**EXERCISE REQUIREMENTS**
Each line of the data below that holds the word "names" is to be reported in full.

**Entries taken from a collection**
════════

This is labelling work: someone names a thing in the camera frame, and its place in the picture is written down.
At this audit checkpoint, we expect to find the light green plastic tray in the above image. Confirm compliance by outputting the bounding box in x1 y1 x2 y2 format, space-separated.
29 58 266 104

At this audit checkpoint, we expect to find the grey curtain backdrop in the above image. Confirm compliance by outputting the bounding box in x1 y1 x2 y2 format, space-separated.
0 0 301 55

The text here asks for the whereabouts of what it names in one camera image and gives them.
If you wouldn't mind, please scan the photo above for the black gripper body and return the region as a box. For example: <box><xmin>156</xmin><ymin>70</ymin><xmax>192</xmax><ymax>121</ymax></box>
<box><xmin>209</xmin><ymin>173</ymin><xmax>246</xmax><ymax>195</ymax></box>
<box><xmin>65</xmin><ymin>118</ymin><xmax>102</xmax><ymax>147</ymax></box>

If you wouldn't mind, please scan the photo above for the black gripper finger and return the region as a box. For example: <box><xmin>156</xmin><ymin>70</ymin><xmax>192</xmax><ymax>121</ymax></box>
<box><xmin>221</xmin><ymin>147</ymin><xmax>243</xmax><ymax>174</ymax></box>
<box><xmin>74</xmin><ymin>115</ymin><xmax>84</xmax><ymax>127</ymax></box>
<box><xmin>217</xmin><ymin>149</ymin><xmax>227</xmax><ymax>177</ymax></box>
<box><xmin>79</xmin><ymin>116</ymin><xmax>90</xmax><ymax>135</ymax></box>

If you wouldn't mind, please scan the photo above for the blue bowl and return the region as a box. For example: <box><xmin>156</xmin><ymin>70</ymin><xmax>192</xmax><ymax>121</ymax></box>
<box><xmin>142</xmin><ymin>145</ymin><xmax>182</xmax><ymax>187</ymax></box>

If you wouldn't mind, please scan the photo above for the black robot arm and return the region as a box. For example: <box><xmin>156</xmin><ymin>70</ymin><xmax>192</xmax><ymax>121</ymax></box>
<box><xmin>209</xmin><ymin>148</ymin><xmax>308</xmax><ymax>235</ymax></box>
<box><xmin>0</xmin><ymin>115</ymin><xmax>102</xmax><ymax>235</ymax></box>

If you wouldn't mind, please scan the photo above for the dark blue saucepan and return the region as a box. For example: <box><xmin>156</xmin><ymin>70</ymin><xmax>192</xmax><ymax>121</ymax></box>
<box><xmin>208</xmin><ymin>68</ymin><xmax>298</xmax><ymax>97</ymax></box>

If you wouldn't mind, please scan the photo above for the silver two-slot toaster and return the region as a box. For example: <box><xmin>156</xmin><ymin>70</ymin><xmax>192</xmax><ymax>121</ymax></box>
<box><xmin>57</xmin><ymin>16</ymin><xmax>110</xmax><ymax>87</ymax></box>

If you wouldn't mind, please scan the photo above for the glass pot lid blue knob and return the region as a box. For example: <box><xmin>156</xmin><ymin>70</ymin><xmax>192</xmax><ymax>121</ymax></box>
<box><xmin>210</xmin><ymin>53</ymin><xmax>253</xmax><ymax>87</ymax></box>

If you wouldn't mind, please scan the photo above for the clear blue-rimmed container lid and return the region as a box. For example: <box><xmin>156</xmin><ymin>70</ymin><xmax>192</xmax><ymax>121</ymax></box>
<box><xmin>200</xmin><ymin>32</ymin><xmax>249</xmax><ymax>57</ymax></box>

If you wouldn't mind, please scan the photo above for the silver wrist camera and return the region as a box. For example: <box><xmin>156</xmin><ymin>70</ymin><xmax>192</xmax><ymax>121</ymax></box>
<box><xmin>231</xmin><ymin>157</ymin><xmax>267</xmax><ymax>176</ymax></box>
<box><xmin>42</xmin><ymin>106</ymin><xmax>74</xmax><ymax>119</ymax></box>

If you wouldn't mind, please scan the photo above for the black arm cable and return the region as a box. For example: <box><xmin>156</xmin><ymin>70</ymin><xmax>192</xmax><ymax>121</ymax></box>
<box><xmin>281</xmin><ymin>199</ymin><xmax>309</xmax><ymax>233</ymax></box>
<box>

════════

**RESPONSE BOX**
This is labelling work: someone names a thing in the camera frame, and its place in the picture is written down.
The text here asks for the whereabouts of what it names in one camera image and gives them.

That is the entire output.